Tuesday, May 20, 2014

32 weeks

25 weeks
   It is shocking to me that we have arrived here. The second trimester flew, and now I find myself with two babies up in my ribs, knocking on my pelvis, pushing their limbs against my skin. I wonder when they will be born. I wonder how they will be born. I wonder what they will look like, what they will be like, who they will be.

Time has slowed again, as has my gait, my pace, especially up or down stairs (especially up). Surrender. I'm back in the place of deep surrender as I am not able to tend to things the way I'd like and I have to ask my husband to carry the laundry, hire someone to ready the backyard for summer. I have to lie down a lot. Doctor's orders. And the truth is I'm tired, and I need the rest.

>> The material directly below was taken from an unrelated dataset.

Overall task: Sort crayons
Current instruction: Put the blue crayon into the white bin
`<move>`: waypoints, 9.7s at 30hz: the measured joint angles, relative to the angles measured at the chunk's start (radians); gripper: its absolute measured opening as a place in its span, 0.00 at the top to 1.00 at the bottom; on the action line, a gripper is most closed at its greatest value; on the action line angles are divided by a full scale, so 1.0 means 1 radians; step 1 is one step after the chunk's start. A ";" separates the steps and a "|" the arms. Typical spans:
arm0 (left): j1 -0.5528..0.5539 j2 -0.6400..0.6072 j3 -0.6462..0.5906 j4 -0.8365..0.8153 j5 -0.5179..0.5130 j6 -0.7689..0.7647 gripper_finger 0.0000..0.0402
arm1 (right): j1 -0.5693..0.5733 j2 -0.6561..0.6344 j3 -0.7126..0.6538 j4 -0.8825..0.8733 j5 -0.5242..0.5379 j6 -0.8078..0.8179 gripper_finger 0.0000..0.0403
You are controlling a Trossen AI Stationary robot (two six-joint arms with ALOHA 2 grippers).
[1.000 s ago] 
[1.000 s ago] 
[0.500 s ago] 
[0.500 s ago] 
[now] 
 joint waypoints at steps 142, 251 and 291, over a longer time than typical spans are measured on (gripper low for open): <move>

Spring continues to fluxuate wildly between cold, wet chill and bright sun, but early spring has left us and I feel the seasons shifting. In Portland, spring is a long affair: February-July,  and spring almost has its own seasons wrapped inside. Early spring blossoms, riotous cold alternating with sun, May heat, and next will come the June return of chilling rains before summer finally gets here.

Caden was born in June, rain pelting the windows of the hospital, Cameron building a fire the day we brought him home. Caden was born in the water, the Cave Singers playing, me on my knees holding onto Cameron's shoulders. I have known since the day we saw two heart beats that this birth would be different. On Thursday I will have a more definitive idea if a vaginal birth is possible. I think my girlie is head down and first in line, but she started out as baby B, slated to be second born of these two, and they've both been moving so much, I'm not sure what is going on in there. Things are getting tight though. Wherever they are, it's likely that's where they'll stay til they come on out. Main exit or through the sunroof, I can still hope for a peaceful birth. Surrender, surrender, surrender.